» **WHAT THIS TASK INVOLVES**:
Once you have read the entries, please say how many lines hold the string "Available", giving the number only.

» **TASK DATA**:
——

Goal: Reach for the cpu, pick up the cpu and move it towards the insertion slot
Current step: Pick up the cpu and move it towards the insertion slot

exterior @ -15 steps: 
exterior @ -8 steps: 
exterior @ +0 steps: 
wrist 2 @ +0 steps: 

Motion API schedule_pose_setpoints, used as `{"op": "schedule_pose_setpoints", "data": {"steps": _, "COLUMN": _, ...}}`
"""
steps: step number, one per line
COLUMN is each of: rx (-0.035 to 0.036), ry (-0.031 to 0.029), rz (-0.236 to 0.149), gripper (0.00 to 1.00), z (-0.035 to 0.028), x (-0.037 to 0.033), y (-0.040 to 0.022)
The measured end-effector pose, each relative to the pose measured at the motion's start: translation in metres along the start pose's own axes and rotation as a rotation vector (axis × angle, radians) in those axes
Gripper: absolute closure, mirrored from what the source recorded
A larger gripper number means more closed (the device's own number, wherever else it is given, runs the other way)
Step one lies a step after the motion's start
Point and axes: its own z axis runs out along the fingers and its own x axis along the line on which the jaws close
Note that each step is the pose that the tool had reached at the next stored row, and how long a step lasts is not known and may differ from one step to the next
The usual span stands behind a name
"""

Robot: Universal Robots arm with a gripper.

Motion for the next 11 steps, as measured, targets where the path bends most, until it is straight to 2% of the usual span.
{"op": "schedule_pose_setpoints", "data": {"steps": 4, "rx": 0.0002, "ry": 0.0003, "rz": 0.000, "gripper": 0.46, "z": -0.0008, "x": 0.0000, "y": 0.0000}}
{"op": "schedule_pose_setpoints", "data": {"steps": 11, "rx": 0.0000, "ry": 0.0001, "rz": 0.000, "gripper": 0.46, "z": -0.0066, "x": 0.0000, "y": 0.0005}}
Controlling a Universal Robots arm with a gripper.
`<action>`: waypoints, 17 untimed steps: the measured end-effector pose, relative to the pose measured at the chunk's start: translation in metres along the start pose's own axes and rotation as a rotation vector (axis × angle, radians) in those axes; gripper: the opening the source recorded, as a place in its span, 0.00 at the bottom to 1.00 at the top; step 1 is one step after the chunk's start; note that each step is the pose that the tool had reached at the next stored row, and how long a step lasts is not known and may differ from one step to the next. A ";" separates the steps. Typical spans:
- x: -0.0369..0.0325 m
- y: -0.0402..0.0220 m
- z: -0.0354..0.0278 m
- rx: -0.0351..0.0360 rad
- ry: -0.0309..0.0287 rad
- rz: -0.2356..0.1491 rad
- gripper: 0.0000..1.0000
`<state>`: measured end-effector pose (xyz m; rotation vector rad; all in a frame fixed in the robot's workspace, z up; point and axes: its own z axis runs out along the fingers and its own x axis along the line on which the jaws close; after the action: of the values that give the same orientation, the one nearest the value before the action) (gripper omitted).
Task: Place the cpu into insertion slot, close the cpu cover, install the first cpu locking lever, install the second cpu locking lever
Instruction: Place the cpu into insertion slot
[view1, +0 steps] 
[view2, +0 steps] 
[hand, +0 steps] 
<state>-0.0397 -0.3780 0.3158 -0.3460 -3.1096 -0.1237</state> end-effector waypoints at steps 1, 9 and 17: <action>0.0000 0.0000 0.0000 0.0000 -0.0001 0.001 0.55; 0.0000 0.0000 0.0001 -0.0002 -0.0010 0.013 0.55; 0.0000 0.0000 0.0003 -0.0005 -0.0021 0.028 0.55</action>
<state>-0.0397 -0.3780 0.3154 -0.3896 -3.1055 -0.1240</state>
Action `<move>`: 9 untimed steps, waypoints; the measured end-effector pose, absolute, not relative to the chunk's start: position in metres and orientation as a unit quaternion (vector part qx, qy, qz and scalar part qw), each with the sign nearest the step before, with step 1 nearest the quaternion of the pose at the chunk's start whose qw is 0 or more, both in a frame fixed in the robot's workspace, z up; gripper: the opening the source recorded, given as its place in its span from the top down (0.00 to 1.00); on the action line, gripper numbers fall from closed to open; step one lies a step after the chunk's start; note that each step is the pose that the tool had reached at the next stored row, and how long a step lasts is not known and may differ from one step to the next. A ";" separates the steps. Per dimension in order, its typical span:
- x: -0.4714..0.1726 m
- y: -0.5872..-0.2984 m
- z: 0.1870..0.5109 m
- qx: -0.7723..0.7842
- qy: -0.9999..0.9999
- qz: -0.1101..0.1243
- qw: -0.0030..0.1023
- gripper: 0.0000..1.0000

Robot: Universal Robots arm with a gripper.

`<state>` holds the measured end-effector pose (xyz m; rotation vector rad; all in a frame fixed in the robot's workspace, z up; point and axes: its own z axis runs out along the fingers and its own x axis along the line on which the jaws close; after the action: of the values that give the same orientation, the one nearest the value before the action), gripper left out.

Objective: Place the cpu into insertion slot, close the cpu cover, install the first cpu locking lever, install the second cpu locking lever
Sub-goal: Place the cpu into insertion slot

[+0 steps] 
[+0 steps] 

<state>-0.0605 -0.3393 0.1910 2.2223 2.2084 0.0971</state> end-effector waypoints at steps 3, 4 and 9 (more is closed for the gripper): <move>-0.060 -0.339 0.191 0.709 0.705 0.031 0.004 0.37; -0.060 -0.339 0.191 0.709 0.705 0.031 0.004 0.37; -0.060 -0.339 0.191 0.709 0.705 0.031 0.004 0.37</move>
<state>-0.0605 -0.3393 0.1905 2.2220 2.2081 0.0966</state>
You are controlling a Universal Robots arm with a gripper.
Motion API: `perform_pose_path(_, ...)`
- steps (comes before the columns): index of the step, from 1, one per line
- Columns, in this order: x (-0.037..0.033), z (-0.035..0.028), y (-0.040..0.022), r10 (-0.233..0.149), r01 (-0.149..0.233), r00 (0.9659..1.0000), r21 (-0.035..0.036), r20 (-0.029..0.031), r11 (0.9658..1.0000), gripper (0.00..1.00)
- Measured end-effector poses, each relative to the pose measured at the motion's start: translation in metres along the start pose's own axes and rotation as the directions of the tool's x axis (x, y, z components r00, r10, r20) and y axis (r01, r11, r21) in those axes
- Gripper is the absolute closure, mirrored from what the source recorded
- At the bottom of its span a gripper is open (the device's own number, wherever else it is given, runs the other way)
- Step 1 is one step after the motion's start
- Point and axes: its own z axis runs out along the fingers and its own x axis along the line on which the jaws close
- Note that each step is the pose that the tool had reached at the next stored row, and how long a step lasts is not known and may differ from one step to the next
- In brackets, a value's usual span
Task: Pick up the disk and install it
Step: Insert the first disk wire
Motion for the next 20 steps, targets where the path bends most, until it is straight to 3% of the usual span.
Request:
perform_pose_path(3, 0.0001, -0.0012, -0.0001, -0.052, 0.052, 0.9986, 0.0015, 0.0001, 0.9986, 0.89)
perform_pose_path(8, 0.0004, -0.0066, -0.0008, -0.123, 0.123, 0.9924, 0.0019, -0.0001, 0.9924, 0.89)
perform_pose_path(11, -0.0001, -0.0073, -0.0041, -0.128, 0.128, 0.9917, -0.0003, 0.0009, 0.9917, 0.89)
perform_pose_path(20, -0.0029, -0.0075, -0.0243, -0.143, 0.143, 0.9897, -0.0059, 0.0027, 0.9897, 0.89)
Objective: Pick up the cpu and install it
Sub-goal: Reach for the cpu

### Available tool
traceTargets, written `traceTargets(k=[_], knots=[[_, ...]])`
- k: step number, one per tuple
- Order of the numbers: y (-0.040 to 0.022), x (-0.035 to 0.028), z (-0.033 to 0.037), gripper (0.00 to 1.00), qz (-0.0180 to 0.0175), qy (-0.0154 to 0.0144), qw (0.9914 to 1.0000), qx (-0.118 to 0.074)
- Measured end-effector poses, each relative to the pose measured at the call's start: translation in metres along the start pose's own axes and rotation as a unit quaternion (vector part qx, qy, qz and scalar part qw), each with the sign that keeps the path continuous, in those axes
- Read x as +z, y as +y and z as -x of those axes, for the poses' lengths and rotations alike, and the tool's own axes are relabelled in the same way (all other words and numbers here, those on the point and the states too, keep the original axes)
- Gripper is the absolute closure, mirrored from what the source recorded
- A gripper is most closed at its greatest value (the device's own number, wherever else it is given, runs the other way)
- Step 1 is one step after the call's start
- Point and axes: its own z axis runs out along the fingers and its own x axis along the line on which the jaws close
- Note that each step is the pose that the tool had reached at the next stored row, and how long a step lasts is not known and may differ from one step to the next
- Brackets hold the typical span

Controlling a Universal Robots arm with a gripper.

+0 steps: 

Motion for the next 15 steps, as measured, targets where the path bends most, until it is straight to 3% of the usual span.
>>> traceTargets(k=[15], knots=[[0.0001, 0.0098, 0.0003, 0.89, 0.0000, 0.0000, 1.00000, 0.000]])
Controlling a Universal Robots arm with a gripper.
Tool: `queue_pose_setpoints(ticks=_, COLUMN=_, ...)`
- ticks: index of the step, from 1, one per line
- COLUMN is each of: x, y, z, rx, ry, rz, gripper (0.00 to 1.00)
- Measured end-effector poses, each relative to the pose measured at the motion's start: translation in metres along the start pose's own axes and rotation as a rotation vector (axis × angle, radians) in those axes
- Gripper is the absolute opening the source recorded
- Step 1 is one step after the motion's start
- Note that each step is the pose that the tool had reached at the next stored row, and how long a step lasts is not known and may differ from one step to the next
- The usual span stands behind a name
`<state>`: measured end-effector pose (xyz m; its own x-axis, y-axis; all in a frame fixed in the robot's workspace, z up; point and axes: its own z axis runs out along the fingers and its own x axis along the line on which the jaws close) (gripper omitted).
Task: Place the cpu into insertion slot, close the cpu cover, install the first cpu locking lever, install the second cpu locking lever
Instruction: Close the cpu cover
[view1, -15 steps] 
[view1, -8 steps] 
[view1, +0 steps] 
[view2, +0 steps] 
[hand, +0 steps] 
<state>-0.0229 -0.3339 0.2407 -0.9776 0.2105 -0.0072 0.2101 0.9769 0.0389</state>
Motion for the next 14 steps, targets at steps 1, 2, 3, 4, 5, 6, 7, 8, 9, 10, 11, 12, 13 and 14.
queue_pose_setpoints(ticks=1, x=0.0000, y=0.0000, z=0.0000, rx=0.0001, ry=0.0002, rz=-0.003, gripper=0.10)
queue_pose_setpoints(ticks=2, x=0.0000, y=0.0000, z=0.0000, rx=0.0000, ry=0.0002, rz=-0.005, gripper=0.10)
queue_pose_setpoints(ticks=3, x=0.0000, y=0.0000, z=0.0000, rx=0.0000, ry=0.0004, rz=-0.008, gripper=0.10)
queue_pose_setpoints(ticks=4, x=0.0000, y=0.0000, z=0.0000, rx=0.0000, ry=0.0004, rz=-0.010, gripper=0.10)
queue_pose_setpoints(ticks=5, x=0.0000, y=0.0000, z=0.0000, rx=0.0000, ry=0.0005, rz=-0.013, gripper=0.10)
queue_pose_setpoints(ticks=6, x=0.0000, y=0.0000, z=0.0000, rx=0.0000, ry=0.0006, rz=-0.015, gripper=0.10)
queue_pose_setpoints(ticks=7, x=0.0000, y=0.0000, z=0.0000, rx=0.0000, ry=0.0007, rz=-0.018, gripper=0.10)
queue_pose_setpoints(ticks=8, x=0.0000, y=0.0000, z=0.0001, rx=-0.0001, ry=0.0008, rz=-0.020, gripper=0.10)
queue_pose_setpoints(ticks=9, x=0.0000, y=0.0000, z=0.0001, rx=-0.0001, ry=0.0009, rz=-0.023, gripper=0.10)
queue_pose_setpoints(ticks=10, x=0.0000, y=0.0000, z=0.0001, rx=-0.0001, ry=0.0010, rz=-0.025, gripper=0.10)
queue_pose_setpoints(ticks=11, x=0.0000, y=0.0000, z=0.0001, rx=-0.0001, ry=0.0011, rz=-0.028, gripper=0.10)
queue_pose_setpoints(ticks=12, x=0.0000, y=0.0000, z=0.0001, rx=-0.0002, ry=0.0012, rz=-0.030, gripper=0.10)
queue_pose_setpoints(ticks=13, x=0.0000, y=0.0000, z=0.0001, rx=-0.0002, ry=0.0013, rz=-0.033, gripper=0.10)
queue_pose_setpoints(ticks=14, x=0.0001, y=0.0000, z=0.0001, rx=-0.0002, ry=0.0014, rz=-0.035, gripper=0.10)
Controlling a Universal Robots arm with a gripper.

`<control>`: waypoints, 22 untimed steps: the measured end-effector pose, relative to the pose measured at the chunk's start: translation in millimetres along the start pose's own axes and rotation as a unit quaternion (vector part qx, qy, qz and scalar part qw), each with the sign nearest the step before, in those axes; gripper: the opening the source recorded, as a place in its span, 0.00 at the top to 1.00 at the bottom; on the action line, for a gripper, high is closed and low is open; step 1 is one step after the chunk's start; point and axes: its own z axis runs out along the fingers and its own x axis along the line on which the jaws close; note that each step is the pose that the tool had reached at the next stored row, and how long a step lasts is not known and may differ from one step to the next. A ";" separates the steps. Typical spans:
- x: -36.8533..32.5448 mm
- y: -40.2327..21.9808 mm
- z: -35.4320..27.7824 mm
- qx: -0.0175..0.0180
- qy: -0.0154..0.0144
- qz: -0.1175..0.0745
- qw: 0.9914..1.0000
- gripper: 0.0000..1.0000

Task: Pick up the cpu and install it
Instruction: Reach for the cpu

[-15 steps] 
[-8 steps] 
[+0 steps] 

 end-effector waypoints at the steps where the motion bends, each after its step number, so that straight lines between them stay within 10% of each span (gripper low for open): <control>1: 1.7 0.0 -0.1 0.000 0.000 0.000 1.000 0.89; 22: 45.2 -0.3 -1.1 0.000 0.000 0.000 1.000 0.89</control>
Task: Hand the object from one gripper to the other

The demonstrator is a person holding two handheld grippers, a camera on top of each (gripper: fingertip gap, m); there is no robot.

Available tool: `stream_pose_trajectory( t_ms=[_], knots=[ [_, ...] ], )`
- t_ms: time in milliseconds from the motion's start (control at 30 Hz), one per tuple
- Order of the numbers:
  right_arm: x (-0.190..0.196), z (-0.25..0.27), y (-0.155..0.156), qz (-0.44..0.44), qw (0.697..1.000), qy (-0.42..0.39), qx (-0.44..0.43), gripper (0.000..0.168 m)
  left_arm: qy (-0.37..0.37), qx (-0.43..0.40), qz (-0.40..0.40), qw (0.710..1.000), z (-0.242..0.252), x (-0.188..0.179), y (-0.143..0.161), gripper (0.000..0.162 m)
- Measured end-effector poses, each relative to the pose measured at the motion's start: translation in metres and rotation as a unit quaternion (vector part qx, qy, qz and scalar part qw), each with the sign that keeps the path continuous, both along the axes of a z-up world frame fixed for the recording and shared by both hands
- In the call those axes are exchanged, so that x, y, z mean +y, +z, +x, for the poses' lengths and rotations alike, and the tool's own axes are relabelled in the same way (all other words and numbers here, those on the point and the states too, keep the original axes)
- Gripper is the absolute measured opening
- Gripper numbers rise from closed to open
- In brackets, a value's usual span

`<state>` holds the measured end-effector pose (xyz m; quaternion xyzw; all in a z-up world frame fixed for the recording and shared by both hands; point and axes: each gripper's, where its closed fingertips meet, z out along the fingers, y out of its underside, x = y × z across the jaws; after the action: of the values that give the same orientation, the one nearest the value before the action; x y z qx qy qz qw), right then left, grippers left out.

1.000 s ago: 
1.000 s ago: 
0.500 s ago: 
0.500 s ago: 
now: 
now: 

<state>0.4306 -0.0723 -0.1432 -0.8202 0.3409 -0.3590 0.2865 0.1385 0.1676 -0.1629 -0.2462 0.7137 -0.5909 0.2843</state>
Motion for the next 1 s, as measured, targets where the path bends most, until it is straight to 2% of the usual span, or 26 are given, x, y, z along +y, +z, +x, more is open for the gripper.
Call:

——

» **WRITTEN RESPONSE**:
2